WORK REQUIRED:
If a line in the records below contains the word "wooden", copy it out.

ENTRIES SUPPLIED:
——————

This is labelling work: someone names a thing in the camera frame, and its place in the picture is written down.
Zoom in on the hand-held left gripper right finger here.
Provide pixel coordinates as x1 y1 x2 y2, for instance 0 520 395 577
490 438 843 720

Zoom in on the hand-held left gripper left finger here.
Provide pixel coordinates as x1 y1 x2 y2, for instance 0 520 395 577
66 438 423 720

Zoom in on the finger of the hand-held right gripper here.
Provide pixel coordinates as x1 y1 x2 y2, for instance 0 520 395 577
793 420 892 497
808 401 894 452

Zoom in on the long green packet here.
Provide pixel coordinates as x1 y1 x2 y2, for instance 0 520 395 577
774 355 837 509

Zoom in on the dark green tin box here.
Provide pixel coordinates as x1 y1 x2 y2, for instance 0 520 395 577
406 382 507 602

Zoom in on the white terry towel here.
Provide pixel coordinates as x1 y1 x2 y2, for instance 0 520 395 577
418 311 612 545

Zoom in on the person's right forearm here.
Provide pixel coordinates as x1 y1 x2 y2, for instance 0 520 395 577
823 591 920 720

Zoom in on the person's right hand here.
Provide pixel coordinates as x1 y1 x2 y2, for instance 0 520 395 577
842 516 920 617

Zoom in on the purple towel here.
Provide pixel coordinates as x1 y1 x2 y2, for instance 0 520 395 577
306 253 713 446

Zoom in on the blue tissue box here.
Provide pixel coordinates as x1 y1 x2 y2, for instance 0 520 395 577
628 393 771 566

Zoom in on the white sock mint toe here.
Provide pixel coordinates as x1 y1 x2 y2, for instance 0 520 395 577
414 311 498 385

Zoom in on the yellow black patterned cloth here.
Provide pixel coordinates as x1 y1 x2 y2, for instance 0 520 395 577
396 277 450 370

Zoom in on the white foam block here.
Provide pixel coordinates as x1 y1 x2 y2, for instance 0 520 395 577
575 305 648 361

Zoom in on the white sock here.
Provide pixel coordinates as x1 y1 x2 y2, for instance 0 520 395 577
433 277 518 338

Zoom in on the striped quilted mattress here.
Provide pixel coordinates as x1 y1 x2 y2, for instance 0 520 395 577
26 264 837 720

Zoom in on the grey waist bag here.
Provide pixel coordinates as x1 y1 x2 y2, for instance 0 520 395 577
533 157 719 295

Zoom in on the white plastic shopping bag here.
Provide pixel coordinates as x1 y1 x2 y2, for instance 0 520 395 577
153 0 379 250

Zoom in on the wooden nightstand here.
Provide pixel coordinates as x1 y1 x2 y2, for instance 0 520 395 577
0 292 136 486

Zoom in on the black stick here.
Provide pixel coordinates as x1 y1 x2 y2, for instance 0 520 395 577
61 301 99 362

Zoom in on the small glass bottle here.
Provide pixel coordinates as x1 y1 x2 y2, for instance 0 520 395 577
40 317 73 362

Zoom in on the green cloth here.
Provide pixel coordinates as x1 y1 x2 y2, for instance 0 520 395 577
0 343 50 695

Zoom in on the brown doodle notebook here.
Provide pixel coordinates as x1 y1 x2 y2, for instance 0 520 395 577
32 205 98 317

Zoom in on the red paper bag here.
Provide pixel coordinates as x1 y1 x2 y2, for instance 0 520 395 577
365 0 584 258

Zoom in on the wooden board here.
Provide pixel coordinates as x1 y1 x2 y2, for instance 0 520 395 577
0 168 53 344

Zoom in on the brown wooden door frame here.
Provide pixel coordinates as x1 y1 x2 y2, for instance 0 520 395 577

——————

EXERCISE RESULT:
Zoom in on the wooden nightstand here.
Zoom in on the wooden board here.
Zoom in on the brown wooden door frame here.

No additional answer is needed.